## TASK DETAILS:
Only one stretch of the listing below is wanted. Give it again exactly, from the line with "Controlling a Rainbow" through the line with "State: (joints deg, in".
((
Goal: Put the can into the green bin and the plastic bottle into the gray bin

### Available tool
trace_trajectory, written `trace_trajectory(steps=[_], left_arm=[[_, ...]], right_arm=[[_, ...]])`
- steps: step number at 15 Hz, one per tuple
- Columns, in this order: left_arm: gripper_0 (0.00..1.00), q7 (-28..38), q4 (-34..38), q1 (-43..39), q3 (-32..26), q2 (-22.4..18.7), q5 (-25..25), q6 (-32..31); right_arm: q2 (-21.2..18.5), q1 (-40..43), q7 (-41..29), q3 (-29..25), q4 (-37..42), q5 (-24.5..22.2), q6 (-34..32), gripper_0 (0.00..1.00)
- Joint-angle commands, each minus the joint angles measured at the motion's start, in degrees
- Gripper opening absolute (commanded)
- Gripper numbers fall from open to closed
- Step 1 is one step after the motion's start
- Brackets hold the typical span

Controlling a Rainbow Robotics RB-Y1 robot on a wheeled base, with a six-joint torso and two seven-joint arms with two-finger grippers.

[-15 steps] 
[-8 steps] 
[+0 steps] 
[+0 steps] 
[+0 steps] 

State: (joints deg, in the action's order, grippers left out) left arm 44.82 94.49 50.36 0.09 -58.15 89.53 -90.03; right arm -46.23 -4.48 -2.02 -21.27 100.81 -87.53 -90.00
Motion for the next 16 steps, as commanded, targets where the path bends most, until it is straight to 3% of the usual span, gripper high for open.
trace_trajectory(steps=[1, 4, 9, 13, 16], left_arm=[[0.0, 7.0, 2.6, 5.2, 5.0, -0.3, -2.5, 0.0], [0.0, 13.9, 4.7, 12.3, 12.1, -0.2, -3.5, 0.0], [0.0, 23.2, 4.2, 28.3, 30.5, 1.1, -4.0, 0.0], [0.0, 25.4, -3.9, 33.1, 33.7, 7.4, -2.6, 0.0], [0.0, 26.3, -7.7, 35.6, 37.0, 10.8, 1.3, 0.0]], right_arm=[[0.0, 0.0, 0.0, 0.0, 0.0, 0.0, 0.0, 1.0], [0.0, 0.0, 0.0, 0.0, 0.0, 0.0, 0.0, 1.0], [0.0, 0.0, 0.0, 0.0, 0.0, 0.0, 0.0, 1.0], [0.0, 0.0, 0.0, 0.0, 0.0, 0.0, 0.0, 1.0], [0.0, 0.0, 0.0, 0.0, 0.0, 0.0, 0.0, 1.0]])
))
## RESULT OF THE EXERCISE:
Controlling a Rainbow Robotics RB-Y1 robot on a wheeled base, with a six-joint torso and two seven-joint arms with two-finger grippers.

[-15 steps] 
[-8 steps] 
[+0 steps] 
[+0 steps] 
[+0 steps] 

State: (joints deg, in the action's order, grippers left out) left arm 44.82 94.49 50.36 0.09 -58.15 89.53 -90.03; right arm -46.23 -4.48 -2.02 -21.27 100.81 -87.53 -90.00

No further output is expected here.